TheTom's llama-cpp-turboquant fork now supports TQ4_1S and TQ3_1S weight quantization, compressing models by 27-42% with minimal perplexity degradation. Merged via Pull Request #45, the implementation uses Walsh-Hadamard Transform (WHT) rotation combined with Lloyd-Max centroids for post-training quantization—no retraining, calibration data, or model modification required. Testing across Qwen, Phi-4, and Llama 3.1 models shows perplexity increases of just 1.0-1.9% for Qwen and Phi families at 27-37% size reduction.

The current implementation is Metal-only, targeting Apple Silicon, though developer signalnine has already contributed a CUDA port using a cuBLAS dequant-to-f16 path with further optimizations planned. HIP/ROCm support is also in development. Llama-family models present challenges with 6-8x higher per-layer error amplification on WHT-rotated FFN tensors, requiring hybrid configurations that combine TQ4 attention layers with Q4_K or Q5_K/Q6_K FFN layers.

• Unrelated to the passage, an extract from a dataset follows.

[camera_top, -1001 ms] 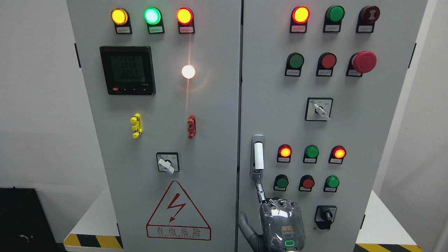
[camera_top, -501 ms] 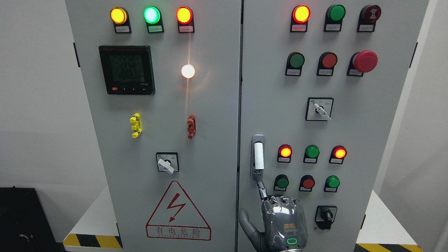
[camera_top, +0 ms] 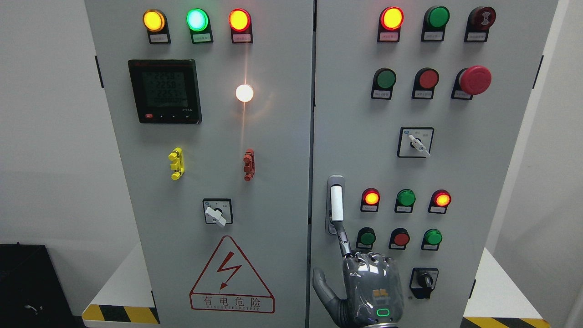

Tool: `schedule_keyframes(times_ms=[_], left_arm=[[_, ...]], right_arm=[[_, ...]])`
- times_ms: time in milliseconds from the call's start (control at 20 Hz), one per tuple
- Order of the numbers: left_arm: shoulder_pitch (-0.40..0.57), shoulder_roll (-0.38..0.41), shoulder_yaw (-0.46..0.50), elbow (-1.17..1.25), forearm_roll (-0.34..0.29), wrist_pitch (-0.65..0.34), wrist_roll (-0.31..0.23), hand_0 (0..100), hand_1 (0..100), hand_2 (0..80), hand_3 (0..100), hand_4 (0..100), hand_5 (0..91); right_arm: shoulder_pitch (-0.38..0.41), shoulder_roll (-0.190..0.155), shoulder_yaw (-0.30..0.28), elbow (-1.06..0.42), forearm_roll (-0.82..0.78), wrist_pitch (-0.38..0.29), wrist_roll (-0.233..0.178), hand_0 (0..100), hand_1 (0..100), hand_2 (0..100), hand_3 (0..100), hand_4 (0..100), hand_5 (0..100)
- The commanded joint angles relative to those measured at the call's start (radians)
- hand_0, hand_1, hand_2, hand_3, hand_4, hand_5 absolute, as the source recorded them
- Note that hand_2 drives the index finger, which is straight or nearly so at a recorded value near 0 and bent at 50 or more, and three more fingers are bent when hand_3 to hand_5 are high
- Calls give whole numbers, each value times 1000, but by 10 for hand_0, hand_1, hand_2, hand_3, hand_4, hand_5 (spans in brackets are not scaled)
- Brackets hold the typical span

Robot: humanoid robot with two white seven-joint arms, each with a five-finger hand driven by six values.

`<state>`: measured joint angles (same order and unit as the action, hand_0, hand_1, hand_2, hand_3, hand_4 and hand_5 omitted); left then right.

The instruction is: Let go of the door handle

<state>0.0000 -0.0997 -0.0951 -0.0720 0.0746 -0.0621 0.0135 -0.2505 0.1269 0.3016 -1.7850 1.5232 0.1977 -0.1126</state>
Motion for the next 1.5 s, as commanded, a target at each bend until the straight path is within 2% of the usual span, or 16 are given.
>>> schedule_keyframes(times_ms=[0,401,551,651,1252,1452], left_arm=[[17,0,0,0,1,-1,0,120,556,0,0,0,0],[17,0,0,0,-1,-1,0,120,556,0,0,0,0],[17,-1,0,0,-1,-1,0,120,556,0,0,0,0],[17,0,0,0,1,-1,0,120,556,0,0,0,0],[17,0,0,0,1,-1,0,120,556,0,0,0,0],[17,-1,0,0,1,-1,0,120,556,0,0,0,0]], right_arm=[[0,-1,2,-20,-1,-1,-1,453,225,126,945,923,956],[13,-4,1,-47,-6,-9,-4,456,227,159,948,929,955],[34,-6,-1,-71,-8,-11,-4,461,230,245,947,926,954],[48,-6,-1,-82,-8,-11,-6,467,237,352,945,923,953],[66,-6,-6,-155,-9,-29,-2,500,242,540,953,912,941],[68,-6,-9,-180,-12,-35,1,504,245,666,1000,930,953]])
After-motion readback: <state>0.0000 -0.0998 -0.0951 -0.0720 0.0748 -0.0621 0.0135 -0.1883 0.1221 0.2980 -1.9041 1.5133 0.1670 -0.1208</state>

This work exists in a fork and has not been merged into the official llama.cpp repository. An unrelated PR (#21089) by elusznik proposing CPU-only TurboQuant KV-cache support remains pending in the official repo. The fork's implementation builds on David Y. Tan's original TQ3_1S research, extending it with V2.1 fused Metal kernels featuring zero threadgroup memory and cooperative SIMD rotation. The PR notes indicate the code was generated using Claude Code, which community members suggest may complicate upstream acceptance given recent policy concerns around AI-generated submissions.